• **About this exercise**: Go through the data below and copy each line where the word "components" occurs.

▬▬▬▬▬▬

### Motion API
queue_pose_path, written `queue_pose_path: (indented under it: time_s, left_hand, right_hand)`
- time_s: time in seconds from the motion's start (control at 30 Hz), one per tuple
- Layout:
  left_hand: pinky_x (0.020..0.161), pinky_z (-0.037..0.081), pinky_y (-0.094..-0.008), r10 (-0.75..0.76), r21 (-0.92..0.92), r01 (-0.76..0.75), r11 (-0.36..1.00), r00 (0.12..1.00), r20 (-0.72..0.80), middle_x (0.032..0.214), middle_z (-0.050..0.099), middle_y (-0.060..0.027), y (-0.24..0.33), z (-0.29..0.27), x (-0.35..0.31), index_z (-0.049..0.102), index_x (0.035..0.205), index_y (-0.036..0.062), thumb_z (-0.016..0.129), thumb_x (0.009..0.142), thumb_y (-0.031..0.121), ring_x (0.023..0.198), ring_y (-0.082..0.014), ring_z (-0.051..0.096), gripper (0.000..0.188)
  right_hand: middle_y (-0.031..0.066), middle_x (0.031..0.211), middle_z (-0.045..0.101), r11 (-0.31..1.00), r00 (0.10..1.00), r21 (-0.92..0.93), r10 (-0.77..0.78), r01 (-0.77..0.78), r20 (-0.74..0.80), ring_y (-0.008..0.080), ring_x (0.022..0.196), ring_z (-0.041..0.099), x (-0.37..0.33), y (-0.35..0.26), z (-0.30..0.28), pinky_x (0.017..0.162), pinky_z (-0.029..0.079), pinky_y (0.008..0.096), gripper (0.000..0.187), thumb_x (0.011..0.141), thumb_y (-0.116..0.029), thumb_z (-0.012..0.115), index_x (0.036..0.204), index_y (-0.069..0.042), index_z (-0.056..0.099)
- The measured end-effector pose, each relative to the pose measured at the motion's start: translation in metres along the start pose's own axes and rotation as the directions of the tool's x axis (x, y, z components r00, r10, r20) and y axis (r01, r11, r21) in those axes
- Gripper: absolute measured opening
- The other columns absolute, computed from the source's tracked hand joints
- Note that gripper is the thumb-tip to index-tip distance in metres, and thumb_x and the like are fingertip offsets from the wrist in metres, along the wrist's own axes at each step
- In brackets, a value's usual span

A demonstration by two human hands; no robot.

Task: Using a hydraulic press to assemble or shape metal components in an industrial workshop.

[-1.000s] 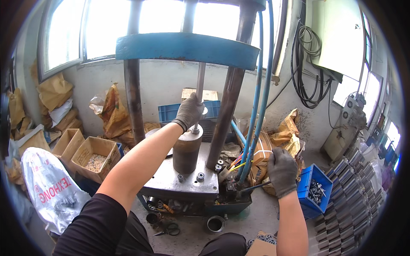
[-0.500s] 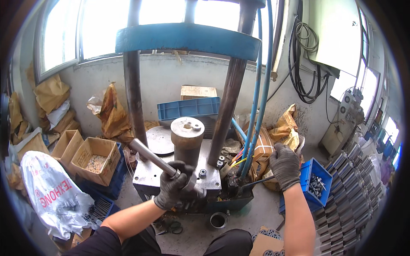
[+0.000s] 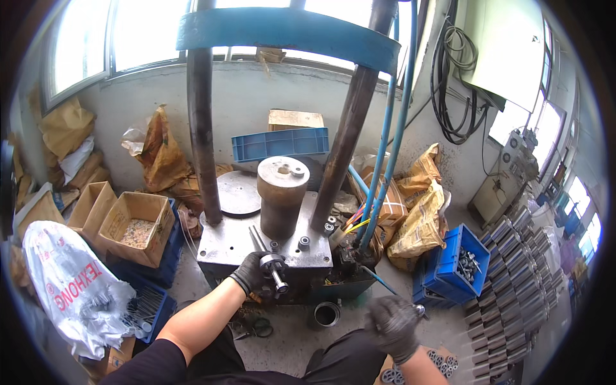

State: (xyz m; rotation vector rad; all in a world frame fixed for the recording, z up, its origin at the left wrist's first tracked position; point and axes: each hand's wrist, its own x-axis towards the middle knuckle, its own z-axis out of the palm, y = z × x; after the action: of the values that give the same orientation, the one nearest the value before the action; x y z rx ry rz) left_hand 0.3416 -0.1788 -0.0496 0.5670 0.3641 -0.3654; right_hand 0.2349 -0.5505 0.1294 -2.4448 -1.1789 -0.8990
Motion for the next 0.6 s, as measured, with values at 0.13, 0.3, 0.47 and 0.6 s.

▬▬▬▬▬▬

• **Final answer**:
- The measured end-effector pose, each relative to the pose measured at the motion's start: translation in metres along the start pose's own axes and rotation as the directions of the tool's x axis (x, y, z components r00, r10, r20) and y axis (r01, r11, r21) in those axes
Task: Using a hydraulic press to assemble or shape metal components in an industrial workshop.

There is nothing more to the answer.